Total capacity for a node should have a similar structure:

resourceCapacitySpec: [
  total:     [ cpu: 12,  memory: "128Gi" ]
]

Where:

  • total: the total allocatable resources of a node. Initially, the resources at a given scope will bound the resources of the sum of inner scopes.

Notes

  • It is an error to specify the same resource type more than once in each list.

  • It is an error for the request or limit values for a pod to be less than the sum of the (explicit or defaulted) values for the containers it encloses. (We may relax this later.)

  • If multiple pods are running on the same node and attempting to use more resources than they have requested, the result is implementation-defined. For example: unallocated or unused resources might be spread equally across claimants, or the assignment might be weighted by the size of the original request, or as a function of limits, or priority, or the phase of the moon, perhaps modulated by the direction of the tide. Thus, although it's not mandatory to provide a request, it's probably a good idea. (Note that the request could be filled in by an automated system that is observing actual usage and/or historical data.)

  • Internally, the Kubernetes master can decide the defaulting behavior and the kubelet implementation may expected an absolute specification. For example, if the master decided that "the default is unbounded" it would pass 2^64 to the kubelet.

Kubernetes-defined resource types

The following resource types are predefined ("reserved") by Kubernetes in the kubernetes.io namespace, and so cannot be used for user-defined resources. Note that the syntax of all resource types in the resource spec is deliberately similar, but some resource types (e.g., CPU) may receive significantly more support than simply tracking quantities in the schedulers and/or the Kubelet.

Processor cycles

  • Name: cpu (or kubernetes.io/cpu)
  • Units: Kubernetes Compute Unit seconds/second (i.e., CPU cores normalized to a canonical "Kubernetes CPU")
  • Internal representation: milli-KCUs
  • Compressible? yes
  • Qualities: this is a placeholder for the kind of thing that may be supported in the future — see #147
    • [future] schedulingLatency: as per lmctfy
    • [future] cpuConversionFactor: property of a node: the speed of a CPU core on the node's processor divided by the speed of the canonical Kubernetes CPU (a floating point value; default = 1.0).
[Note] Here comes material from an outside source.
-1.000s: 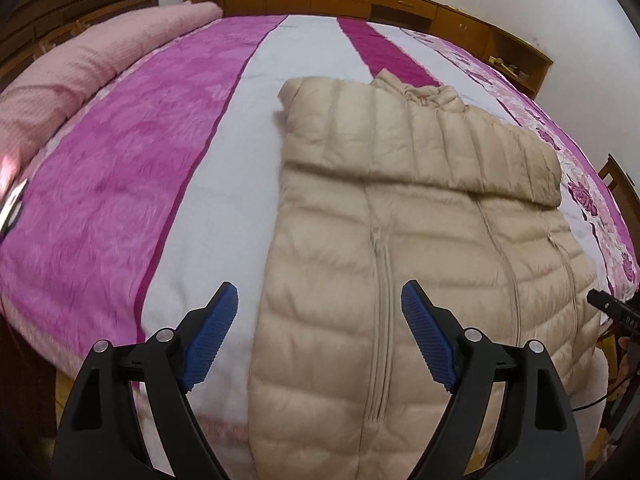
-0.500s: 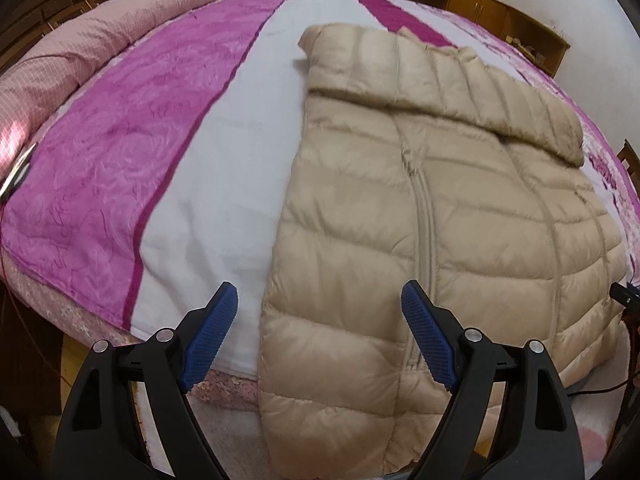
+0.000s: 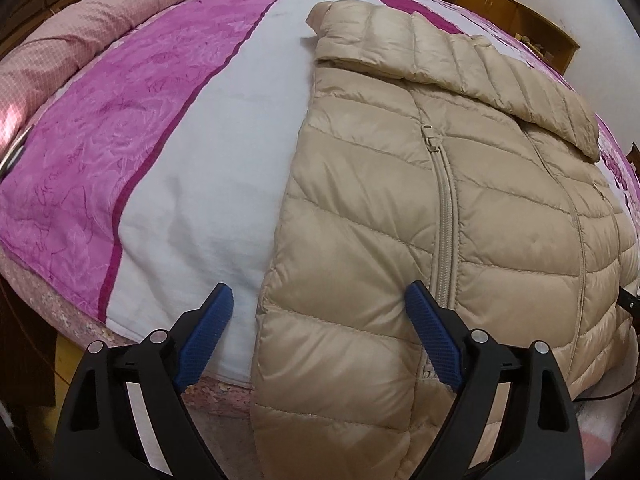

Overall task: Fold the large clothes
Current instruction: 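Grasp the jacket hem with the right gripper while the left gripper grasps the hem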

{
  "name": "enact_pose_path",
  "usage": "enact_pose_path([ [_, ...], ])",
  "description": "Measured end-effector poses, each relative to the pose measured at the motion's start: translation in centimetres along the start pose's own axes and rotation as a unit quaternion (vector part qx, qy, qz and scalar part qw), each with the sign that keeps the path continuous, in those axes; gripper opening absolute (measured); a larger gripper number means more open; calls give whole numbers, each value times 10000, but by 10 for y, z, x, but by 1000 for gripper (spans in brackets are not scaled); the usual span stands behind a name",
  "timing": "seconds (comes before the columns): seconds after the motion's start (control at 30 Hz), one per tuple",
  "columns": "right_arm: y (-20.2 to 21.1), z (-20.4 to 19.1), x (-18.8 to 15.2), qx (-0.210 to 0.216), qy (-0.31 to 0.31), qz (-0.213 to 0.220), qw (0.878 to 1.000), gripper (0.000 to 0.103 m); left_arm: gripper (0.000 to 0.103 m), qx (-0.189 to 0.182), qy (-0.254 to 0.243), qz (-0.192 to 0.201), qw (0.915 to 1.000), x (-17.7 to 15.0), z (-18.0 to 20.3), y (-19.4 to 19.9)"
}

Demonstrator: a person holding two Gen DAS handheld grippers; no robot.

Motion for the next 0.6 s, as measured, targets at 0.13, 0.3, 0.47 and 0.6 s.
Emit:
enact_pose_path([
  [0.13,-2,-4,-1,-14,57,-14,10000,84,85,-50,29,-15,10000,0,1,-1],
  [0.3,-3,-4,-3,37,2,-3,10000,82,80,-229,-54,-52,9997,-2,12,3],
  [0.47,-1,-15,-4,250,37,27,9997,57,61,-457,-155,-93,9988,-3,21,6],
  [0.6,2,-26,-5,281,151,64,9995,39,43,-651,-256,-88,9975,-4,28,10],
])
Point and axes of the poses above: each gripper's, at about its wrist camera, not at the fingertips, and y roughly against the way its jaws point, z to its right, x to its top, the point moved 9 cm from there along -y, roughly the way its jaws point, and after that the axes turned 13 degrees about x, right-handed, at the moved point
To reduce performance portability problems for pods, and to avoid worse-case provisioning behavior, the units of CPU will be normalized to a canonical "Kubernetes Compute Unit" (KCU, pronounced ˈko͝oko͞o), which will roughly be equivalent to a single CPU hyperthreaded core for some recent x86 processor. The normalization may be implementation-defined, although some reasonable defaults will be provided in the open-source Kubernetes code.

Note that requesting 2 KCU won't guarantee that precisely 2 physical cores will be allocated — control of aspects like this will be handled by resource qualities (a future feature).

Memory

  • Name: memory (or kubernetes.io/memory)
  • Units: bytes
  • Compressible? no (at least initially)
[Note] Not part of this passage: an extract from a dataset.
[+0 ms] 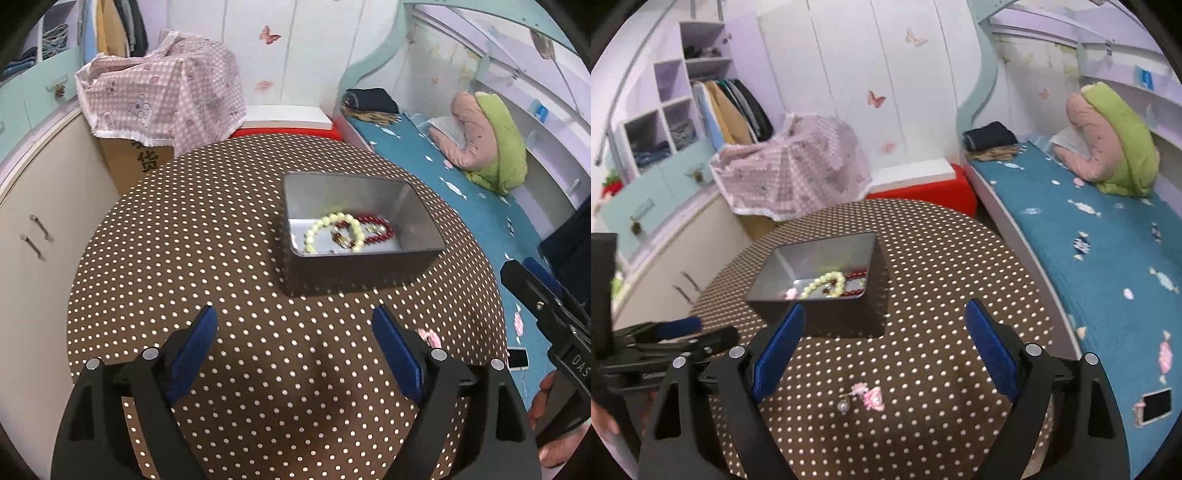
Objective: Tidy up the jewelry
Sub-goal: 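Withdraw both tools from the tin toward the last charms, then grasp the pink Hello Kitty charm with the right tool while the left tool grasps a pearl earring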
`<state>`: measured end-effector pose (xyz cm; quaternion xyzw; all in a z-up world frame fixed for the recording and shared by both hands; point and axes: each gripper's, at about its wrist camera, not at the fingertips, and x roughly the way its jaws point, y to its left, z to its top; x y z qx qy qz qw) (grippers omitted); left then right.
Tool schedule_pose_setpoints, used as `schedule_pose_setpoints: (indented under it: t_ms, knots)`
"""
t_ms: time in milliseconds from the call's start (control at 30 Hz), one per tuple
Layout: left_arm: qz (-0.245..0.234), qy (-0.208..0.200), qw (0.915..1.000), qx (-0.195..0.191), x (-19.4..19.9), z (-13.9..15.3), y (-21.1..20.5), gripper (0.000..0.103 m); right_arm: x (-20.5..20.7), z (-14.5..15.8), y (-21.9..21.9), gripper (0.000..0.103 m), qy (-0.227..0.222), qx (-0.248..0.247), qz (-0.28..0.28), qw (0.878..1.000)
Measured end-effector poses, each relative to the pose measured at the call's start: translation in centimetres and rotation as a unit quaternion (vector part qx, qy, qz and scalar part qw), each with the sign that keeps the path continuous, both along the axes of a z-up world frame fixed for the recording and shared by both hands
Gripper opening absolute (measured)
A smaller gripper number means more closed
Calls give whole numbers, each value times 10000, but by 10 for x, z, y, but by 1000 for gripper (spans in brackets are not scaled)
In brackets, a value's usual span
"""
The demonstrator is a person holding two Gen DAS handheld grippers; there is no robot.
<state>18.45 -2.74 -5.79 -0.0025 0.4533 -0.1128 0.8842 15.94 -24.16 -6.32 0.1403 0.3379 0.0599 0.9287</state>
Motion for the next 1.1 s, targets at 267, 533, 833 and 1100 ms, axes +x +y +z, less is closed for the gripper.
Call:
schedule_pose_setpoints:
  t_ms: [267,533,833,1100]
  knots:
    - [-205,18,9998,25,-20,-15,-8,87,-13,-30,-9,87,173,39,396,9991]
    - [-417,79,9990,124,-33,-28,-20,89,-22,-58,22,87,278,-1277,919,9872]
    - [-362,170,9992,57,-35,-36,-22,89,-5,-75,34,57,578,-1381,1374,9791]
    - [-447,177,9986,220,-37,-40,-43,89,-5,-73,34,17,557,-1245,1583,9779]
The precise meaning of what "memory" means is implementation dependent, but the basic idea is to rely on the underlying memcg mechanisms, support, and definitions.

Note that most people will want to use power-of-two suffixes (Mi, Gi) for memory quantities rather than decimal ones: "64MiB" rather than "64MB".

Resource metadata

A resource type may have an associated read-only ResourceType structure, that contains metadata about the type. For example:

resourceTypes: [
  "kubernetes.io/memory": [
    isCompressible: false, ... 
  ]
  "kubernetes.io/cpu": [
    isCompressible: true,
    internalScaleExponent: 3, ...
  ]
  "kubernetes.io/disk-space": [ ... ]
]

Kubernetes will provide ResourceType metadata for its predefined types. If no resource metadata can be found for a resource type, Kubernetes will assume that it is a quantified, incompressible resource that is not specified in milli-units, and has no default value.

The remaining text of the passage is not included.